*Exercise brief:* Transcribe exactly the line that contains "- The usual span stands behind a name" and all lines following it to the end of the material below; omit everything else.

*Material provided:*

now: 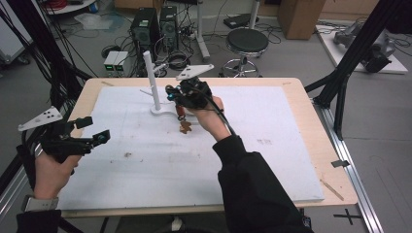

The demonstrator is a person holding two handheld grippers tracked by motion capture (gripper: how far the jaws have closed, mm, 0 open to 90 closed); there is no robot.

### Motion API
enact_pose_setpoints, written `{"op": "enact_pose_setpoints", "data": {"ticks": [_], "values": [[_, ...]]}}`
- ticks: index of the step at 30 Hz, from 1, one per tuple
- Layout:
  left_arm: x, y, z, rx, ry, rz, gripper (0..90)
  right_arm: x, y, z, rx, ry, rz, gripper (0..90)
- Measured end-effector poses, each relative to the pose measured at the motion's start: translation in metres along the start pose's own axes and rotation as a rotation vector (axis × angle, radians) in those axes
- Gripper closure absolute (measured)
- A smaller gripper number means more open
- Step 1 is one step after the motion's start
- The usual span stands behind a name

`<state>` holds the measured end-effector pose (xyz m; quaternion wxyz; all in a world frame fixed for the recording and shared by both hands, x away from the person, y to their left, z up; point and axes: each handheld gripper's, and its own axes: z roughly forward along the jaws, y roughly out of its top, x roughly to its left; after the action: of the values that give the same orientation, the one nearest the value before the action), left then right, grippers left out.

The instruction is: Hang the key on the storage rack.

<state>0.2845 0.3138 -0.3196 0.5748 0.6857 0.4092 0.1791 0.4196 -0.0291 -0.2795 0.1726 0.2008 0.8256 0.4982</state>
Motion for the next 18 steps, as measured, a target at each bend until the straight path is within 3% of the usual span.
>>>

*Output for this task:*
- The usual span stands behind a name

`<state>` holds the measured end-effector pose (xyz m; quaternion wxyz; all in a world frame fixed for the recording and shared by both hands, x away from the person, y to their left, z up; point and axes: each handheld gripper's, and its own axes: z roughly forward along the jaws, y roughly out of its top, x roughly to its left; after the action: of the values that give the same orientation, the one nearest the value before the action), left then right, grippers left out.

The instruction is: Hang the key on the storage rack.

<state>0.2845 0.3138 -0.3196 0.5748 0.6857 0.4092 0.1791 0.4196 -0.0291 -0.2795 0.1726 0.2008 0.8256 0.4982</state>
Motion for the next 18 steps, as measured, a target at each bend until the straight path is within 3% of the usual span.
>>>

The work on this exercise has been finished.